Pretotyping can help save your team money and time on product development by validating assumptions about consumer behaviors before moving into a more elaborate prototype.

Pretotyping is an effective iterative process that helps companies validate assumptions about consumers’ expected behaviors. It’s different from prototyping in that it focuses on creating a solution that solves consumers’ needs, whereas prototyping addresses business concerns like viability and scale. In other words, think of it as creating the “Minimum Desirable Product” as opposed to the “Minimum Viable Product”.

Leonardo Zangrando, founder of the Pretotype Company, has broken down Pretotype iteration into three key activities, which may require several cycles of iteration before moving on to the next step.

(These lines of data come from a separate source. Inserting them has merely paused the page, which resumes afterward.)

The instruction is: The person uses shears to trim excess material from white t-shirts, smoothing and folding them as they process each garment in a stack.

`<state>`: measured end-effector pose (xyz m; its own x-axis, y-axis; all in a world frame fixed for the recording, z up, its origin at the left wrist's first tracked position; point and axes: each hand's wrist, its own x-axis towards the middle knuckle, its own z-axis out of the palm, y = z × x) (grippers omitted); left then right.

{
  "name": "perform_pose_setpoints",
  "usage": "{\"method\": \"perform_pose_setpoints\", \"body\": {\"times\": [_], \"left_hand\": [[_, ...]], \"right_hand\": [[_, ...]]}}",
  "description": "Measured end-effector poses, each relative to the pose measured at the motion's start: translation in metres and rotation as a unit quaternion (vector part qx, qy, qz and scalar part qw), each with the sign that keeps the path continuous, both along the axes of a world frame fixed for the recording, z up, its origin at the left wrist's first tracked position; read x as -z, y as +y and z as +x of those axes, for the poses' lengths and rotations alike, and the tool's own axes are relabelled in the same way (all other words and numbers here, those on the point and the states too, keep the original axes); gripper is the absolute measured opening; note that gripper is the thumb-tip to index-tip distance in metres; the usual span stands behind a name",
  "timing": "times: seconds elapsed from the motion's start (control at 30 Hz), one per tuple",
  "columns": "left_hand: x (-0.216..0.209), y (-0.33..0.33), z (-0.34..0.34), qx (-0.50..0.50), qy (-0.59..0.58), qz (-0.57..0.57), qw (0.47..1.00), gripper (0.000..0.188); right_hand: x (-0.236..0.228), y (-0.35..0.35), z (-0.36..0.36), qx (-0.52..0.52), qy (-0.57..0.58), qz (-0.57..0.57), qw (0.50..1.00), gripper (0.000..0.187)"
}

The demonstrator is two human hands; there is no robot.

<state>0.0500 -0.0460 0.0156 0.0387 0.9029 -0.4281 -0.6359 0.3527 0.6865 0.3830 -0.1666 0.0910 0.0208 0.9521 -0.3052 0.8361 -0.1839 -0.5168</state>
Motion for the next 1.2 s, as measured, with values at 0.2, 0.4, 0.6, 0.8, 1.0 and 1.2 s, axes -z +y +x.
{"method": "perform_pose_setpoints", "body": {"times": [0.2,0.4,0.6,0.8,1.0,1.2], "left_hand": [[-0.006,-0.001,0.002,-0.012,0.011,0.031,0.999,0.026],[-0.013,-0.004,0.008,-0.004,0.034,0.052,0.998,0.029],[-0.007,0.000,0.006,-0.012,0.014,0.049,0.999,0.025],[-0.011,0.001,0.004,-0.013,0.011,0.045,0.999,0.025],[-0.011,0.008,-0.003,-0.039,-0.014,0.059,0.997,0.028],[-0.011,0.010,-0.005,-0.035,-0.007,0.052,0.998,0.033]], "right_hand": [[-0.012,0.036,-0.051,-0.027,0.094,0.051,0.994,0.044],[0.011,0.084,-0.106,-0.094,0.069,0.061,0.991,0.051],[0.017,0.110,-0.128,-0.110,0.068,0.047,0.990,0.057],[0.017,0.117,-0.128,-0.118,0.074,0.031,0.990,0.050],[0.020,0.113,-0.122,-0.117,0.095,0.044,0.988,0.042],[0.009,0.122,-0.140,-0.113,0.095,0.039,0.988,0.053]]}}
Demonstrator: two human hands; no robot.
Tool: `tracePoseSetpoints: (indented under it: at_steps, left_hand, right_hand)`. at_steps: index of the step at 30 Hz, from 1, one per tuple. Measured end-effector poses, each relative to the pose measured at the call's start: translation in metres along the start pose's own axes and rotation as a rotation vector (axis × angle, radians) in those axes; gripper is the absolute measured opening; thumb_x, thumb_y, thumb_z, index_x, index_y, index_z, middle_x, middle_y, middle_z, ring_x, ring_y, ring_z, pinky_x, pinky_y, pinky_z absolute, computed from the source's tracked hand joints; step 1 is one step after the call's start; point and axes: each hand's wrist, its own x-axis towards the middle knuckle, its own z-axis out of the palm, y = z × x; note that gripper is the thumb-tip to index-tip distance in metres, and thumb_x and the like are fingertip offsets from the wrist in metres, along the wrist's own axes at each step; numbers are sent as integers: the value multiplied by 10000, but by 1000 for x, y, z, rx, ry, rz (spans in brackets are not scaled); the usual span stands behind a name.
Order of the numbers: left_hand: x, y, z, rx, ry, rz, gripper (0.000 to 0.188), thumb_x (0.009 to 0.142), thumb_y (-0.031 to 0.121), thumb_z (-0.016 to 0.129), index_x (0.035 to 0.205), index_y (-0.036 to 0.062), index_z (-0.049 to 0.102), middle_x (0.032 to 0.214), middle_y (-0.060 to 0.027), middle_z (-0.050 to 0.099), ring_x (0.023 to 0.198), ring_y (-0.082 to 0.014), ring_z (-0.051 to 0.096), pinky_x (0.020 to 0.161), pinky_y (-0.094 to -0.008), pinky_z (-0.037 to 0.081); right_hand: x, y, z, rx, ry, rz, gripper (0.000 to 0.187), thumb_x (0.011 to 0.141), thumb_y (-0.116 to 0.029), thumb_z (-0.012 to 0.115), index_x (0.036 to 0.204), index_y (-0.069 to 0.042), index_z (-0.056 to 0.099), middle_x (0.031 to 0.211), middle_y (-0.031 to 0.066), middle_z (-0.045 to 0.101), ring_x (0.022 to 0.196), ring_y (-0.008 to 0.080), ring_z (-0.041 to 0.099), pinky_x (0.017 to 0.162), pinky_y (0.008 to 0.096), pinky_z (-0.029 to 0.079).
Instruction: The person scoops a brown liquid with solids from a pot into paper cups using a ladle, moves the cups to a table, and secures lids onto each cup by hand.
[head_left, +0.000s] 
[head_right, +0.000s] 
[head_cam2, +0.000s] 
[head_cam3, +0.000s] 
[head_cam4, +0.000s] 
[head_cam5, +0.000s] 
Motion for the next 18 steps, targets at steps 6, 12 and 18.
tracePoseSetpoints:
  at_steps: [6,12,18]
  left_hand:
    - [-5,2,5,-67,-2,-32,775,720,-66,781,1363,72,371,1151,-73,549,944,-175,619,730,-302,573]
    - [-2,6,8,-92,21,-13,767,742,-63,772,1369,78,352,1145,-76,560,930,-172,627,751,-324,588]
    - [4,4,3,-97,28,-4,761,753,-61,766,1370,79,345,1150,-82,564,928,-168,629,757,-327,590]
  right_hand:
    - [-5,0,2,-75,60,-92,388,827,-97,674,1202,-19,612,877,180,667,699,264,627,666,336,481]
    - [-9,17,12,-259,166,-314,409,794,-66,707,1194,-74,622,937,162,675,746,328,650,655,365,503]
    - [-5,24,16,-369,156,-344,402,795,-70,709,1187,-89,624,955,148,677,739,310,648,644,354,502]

  1. Design and Implementation of the Pretotype (D&I). The first iteration starts with an innovation idea deemed to be worth pretotyping, which is decided jointly by the innovation proponents and the innovation sponsors. The team agrees on metrics and thresholds for the test, and only then do inventors actually design and implement the pretotype.
  2. Run and Measure the Pretotype (R&M). The most straight-forward step: the pretotype is run and measures are collected.
  3. Analyze Results and Decide Next Steps (A&D). In the Analyze and Decide step, the results of the experiment are discussed by investors and inventors and a decision is made. For the process to go smoothly, both investors and inventors must agree to determine the success or failure of an experiment based on pre-agreed metrics or thresholds. There are four possible outcomes to the iterative process:
    1. The innovative idea or assumption passed the test. Congratulations! The same cycle should then be repeated to validate actual use and prove Desirability. At that point, it’s safe to move into prototyping.
    2. The result is unclear. This means the team will have to conduct further experimentation to validate or disprove the pretotype, and a new experiment should be designed and run.
    3. The specific assumption failed the test. The Innovation Idea should be revised and tested for a different assumption.
    4. The innovation idea should be dropped completely. You can’t win them all—it’s time to go back to the Idea Generation phase.